■ **What the task asks**
From the records below, transcribe exactly the lines that begin at the line with "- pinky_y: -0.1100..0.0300" and end at the line with "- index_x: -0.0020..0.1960", both included.

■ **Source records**
****

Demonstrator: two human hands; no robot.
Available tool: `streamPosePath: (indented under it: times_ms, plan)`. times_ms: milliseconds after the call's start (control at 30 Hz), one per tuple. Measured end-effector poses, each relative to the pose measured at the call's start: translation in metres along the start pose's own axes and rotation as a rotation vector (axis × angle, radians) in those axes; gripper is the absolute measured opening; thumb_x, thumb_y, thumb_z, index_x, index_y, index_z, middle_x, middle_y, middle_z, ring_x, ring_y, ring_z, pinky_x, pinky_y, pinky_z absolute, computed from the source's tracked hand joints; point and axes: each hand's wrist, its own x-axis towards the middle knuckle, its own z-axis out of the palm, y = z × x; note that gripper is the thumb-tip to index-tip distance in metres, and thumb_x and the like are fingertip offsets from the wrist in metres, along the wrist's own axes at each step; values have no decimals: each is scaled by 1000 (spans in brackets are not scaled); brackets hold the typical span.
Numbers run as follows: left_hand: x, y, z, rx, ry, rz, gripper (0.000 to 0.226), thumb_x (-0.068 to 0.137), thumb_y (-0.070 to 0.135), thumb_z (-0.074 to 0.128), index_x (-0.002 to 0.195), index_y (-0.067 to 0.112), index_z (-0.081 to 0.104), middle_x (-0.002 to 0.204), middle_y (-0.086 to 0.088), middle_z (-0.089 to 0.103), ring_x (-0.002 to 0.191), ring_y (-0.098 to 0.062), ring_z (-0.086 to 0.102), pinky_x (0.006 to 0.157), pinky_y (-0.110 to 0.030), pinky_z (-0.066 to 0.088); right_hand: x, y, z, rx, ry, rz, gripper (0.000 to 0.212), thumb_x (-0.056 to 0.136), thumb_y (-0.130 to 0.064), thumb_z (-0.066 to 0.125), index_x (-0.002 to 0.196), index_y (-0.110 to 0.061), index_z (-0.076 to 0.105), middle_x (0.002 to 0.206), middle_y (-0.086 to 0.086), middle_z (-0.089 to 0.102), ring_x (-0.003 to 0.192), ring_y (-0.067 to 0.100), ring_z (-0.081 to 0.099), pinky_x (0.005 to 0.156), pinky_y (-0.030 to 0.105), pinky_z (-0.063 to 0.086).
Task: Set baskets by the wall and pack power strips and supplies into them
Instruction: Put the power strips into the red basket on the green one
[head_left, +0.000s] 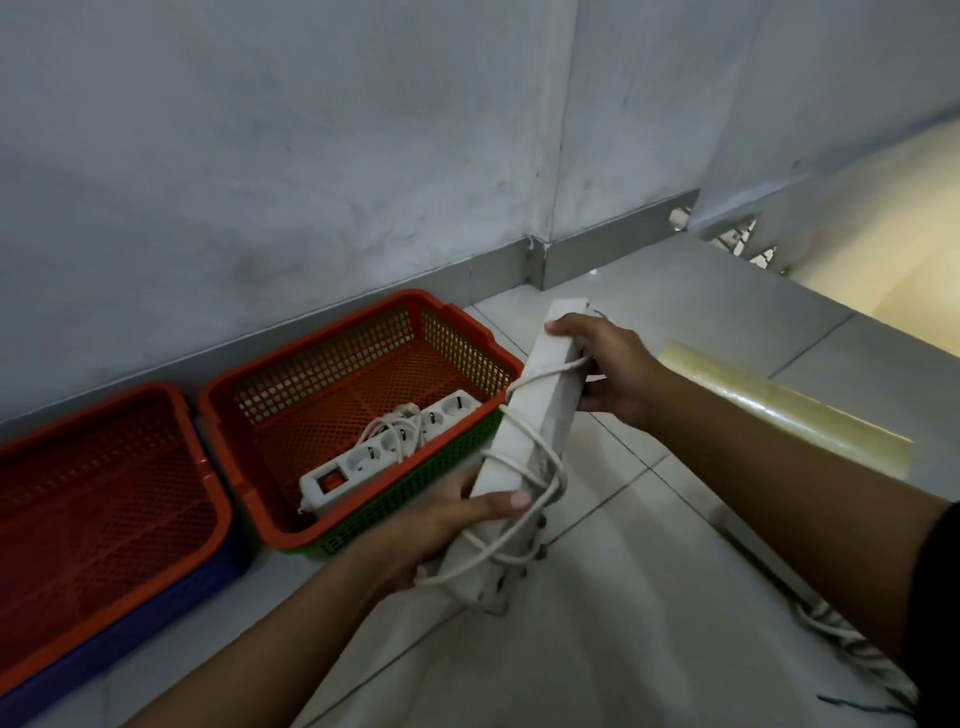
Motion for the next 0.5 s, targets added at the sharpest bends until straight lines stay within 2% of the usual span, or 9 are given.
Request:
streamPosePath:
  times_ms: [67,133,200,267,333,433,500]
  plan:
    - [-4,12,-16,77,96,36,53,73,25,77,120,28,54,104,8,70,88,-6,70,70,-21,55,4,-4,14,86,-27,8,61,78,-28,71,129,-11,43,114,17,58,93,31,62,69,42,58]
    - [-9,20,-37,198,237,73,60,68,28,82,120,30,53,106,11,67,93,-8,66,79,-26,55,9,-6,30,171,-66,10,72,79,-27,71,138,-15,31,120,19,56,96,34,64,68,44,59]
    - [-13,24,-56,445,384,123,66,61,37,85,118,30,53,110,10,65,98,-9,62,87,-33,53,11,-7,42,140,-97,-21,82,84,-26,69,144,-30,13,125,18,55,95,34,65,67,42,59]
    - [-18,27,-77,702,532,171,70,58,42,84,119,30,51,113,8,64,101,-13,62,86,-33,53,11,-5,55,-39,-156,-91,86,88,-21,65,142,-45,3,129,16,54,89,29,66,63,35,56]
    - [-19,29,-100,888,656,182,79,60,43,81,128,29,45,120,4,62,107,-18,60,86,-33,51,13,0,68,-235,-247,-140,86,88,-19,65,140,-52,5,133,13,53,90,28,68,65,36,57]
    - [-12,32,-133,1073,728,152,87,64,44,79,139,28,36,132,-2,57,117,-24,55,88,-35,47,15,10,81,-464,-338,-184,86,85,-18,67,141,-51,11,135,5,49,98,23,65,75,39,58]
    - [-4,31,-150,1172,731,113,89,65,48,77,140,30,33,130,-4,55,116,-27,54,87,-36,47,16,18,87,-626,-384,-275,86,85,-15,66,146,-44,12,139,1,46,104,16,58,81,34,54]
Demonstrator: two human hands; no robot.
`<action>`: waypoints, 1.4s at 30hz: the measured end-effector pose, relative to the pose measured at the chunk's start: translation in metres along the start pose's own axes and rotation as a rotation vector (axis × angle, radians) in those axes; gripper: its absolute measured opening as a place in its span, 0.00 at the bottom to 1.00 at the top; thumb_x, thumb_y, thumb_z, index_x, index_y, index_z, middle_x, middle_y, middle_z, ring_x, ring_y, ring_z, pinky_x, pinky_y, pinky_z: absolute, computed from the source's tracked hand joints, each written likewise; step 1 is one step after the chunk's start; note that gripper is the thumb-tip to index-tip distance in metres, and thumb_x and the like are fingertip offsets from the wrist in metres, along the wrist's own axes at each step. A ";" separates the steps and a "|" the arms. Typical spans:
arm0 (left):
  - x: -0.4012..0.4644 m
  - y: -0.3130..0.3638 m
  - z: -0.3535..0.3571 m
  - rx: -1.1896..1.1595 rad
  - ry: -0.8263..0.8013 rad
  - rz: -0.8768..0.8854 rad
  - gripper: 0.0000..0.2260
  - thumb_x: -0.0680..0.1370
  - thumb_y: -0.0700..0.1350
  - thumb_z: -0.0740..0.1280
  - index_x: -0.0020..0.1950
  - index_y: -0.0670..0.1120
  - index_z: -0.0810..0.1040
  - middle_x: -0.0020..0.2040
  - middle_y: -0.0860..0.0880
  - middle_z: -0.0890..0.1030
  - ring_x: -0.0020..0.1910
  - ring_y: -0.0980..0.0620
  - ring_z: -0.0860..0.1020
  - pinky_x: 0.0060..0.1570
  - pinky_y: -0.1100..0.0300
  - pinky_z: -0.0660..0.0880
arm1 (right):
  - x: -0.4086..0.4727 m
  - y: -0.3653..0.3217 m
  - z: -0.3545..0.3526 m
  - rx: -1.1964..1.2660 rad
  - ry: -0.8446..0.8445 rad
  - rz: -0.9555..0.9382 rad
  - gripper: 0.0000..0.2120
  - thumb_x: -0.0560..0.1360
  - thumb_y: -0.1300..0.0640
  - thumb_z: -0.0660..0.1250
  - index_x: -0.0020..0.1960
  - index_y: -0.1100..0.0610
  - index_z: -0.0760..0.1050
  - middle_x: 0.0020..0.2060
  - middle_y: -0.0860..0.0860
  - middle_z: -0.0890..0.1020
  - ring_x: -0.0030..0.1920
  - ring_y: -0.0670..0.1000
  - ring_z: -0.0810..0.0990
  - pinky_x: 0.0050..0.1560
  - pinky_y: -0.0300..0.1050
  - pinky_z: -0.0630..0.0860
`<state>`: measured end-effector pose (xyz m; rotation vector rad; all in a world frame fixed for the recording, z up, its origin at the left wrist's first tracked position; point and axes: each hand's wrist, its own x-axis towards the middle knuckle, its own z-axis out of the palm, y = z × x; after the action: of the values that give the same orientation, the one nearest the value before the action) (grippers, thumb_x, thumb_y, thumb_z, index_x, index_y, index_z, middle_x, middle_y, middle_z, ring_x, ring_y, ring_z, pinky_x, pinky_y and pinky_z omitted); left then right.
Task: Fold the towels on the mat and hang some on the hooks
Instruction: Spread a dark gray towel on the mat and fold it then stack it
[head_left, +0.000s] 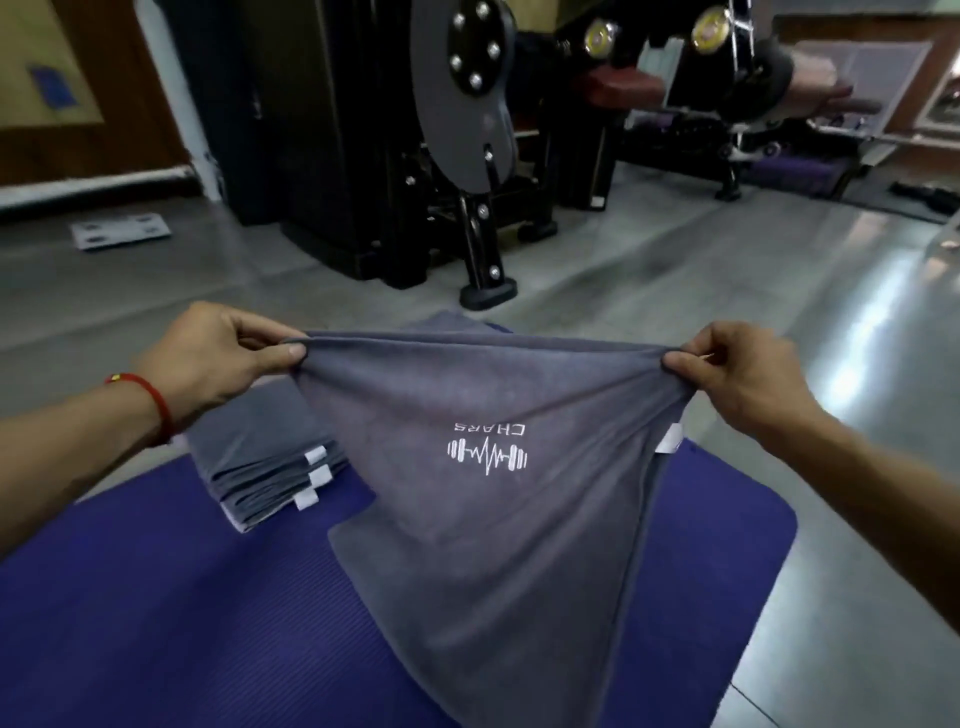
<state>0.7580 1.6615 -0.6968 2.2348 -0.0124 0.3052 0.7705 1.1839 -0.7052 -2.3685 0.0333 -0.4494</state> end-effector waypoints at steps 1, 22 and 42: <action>-0.008 0.002 -0.018 -0.055 0.034 -0.028 0.06 0.75 0.37 0.74 0.49 0.48 0.84 0.40 0.58 0.85 0.36 0.65 0.83 0.38 0.76 0.76 | 0.011 -0.020 -0.004 0.030 -0.030 -0.005 0.10 0.74 0.53 0.77 0.39 0.55 0.79 0.36 0.54 0.84 0.38 0.55 0.82 0.45 0.50 0.80; -0.170 0.008 -0.219 0.271 0.500 -0.258 0.08 0.77 0.37 0.72 0.46 0.50 0.84 0.38 0.48 0.86 0.35 0.47 0.86 0.46 0.46 0.83 | 0.071 -0.224 0.075 0.465 -0.401 -0.422 0.03 0.76 0.58 0.75 0.46 0.51 0.84 0.41 0.57 0.86 0.42 0.51 0.82 0.49 0.53 0.82; -0.239 0.005 -0.191 -0.276 0.641 -0.172 0.10 0.85 0.37 0.59 0.50 0.51 0.71 0.46 0.46 0.75 0.39 0.51 0.79 0.37 0.59 0.83 | 0.013 -0.232 0.147 0.612 -0.397 -0.384 0.05 0.83 0.53 0.65 0.52 0.54 0.77 0.27 0.46 0.79 0.21 0.43 0.72 0.19 0.37 0.69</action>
<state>0.4844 1.7821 -0.6316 1.7682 0.4498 0.8540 0.8076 1.4500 -0.6488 -1.8084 -0.6569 -0.1241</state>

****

■ **Answer to the problem**
  - pinky_y: -0.1100..0.0300
  - pinky_z: -0.0660..0.0880
arm1 (right):
  - x: -0.4086..0.4727 m
  - y: -0.3653..0.3217 m
  - z: -0.3545..0.3526 m
  - rx: -1.1964..1.2660 rad
  - ry: -0.8446..0.8445 rad
  - rz: -0.9555..0.9382 rad
  - gripper: 0.0000..0.2120
  - thumb_x: -0.0560..0.1360
  - thumb_y: -0.1300..0.0640
  - thumb_z: -0.0660..0.1250
  - index_x: -0.0020..0.1960

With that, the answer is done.